▶ Task:
Only the lines from the start of the data to the line containing "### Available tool", both included, should be output, exactly and without pictures.

▶ Input material:
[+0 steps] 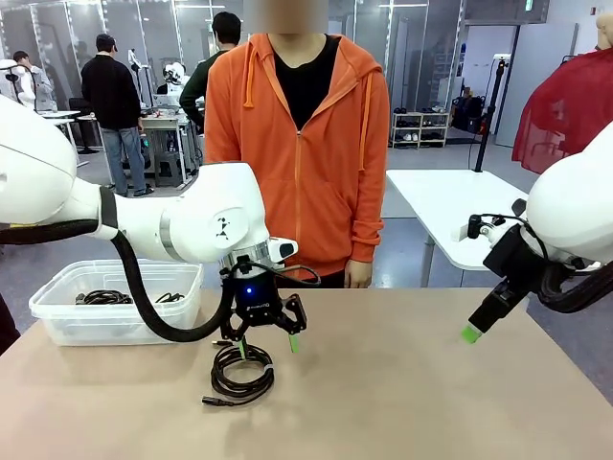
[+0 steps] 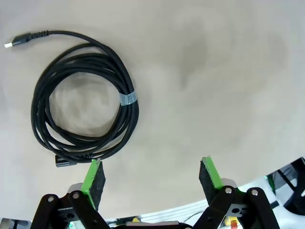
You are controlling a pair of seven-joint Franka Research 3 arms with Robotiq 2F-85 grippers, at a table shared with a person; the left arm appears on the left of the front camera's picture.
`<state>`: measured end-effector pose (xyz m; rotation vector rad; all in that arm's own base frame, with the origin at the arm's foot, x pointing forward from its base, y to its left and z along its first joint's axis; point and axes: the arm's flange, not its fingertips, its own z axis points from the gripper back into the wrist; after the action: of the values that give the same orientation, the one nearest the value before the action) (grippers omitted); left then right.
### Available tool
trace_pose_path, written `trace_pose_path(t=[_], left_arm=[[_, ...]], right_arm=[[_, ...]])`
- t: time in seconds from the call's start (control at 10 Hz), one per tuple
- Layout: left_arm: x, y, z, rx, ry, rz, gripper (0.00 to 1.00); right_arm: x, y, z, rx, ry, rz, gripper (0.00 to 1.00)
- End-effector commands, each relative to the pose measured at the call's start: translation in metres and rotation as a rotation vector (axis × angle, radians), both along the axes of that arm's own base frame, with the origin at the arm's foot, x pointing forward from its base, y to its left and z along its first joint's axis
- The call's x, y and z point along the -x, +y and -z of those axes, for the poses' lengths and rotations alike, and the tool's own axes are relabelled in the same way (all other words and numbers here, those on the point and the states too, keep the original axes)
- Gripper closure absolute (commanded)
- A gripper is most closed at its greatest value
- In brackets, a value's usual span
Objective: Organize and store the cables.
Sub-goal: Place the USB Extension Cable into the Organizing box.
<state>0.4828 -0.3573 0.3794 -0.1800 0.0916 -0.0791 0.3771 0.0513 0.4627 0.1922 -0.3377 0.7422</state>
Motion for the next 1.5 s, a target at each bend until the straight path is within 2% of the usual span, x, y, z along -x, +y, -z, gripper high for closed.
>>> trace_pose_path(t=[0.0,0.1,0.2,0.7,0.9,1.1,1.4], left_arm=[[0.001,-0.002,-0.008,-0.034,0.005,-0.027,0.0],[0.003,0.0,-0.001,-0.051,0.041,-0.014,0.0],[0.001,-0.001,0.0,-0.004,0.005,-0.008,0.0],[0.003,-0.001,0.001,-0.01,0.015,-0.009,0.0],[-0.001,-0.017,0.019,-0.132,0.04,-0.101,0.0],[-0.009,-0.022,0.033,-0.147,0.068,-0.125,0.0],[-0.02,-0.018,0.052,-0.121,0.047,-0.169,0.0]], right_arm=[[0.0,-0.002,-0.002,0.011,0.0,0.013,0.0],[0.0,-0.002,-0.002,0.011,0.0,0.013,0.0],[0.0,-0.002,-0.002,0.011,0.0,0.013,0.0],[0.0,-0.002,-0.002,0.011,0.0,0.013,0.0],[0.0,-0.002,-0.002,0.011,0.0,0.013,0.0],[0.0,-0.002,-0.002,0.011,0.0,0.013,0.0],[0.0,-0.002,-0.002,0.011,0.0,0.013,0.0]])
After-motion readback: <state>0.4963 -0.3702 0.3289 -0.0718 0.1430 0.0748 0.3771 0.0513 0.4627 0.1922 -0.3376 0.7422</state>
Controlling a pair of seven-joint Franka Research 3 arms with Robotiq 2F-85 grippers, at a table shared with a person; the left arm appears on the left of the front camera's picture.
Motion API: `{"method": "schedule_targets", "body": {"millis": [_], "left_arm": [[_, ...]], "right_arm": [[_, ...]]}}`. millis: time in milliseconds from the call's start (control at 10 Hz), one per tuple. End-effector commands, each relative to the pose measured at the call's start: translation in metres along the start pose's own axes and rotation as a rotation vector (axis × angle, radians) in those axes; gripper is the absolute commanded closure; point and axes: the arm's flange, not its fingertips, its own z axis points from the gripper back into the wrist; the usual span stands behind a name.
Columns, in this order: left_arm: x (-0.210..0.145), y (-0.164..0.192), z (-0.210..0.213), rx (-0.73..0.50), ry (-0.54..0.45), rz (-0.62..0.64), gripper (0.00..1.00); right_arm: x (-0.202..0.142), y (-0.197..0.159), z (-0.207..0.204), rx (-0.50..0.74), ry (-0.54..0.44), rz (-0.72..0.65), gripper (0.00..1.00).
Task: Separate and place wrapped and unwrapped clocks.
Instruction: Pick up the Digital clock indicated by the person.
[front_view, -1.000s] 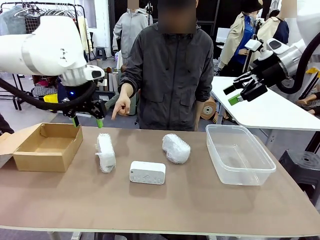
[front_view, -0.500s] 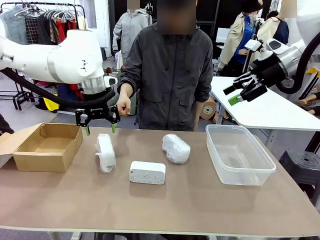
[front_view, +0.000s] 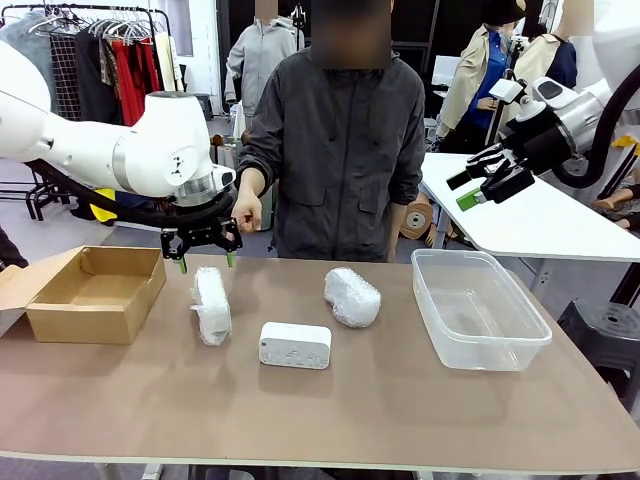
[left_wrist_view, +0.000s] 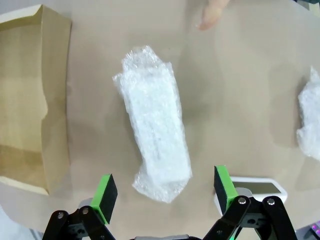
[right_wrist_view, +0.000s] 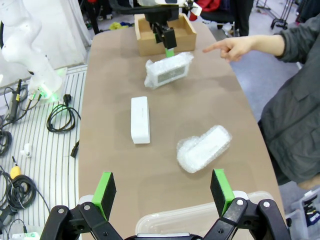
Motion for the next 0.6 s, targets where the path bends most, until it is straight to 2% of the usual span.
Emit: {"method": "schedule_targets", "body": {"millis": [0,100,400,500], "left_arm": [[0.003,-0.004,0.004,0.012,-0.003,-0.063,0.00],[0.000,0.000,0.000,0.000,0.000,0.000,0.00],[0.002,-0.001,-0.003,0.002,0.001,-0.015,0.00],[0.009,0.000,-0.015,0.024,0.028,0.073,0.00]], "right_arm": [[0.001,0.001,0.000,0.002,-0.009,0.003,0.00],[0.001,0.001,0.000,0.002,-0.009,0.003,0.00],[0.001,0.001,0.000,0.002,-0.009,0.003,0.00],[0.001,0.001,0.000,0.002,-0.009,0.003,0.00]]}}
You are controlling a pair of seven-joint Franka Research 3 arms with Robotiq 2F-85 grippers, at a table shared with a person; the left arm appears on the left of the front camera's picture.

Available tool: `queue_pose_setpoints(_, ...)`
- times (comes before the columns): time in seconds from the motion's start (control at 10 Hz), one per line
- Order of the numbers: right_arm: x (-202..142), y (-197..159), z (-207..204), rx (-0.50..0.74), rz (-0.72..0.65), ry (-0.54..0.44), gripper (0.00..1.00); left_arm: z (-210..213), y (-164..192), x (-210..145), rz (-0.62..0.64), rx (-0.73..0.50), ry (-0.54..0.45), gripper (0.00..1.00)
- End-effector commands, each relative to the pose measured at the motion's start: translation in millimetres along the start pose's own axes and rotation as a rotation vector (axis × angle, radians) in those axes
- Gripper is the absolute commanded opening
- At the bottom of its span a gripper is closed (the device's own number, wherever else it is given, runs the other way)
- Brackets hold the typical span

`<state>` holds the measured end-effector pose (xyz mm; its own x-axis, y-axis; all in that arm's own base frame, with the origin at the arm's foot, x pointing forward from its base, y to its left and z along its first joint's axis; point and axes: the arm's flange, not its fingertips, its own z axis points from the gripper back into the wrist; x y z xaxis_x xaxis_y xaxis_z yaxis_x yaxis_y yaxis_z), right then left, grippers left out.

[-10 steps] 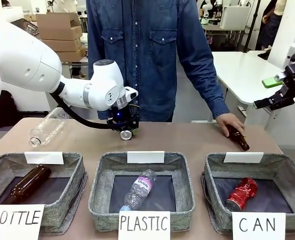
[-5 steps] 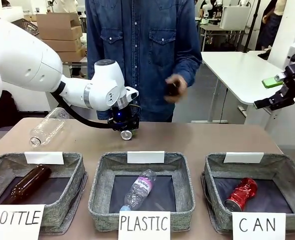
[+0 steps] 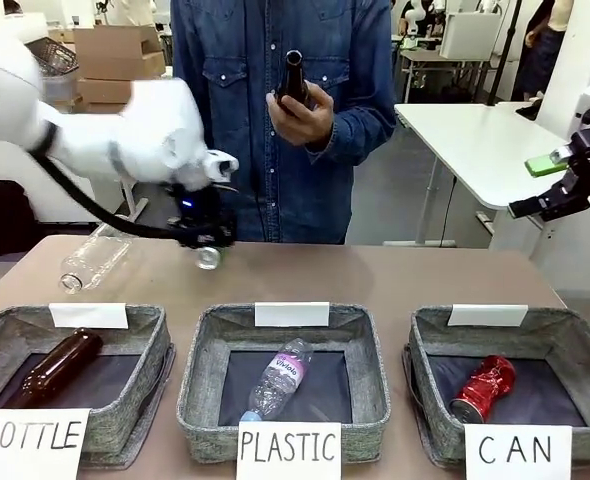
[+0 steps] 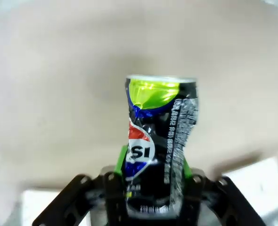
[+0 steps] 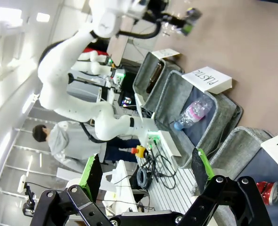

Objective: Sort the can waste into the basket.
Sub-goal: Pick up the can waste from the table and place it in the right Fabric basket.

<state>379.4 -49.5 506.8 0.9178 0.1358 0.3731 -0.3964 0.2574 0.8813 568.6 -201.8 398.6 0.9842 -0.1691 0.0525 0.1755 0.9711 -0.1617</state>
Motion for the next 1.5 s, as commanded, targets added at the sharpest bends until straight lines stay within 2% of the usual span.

▶ Solution to this task:
[+0 steps] 
[+0 steps] 
You are controlling a pair of seven-joint Franka Research 3 arms with Robotiq 2F-85 grippers, at a table shared with a person; the left arm appears on the left of the front camera's picture.
`<state>`: measured end-effector pose (xyz m; rotation vector rad; all in that arm's own base frame, with the origin at the arm's foot, x pointing forward from its base, y to its left and z along its first joint's axis; point and axes: the arm's flange, not its fingertips, its own z axis points from the gripper back into the wrist; after the action: of the values that give the same orientation, the one nearest the value before the action) (grippers omitted); left then right.
### Available tool

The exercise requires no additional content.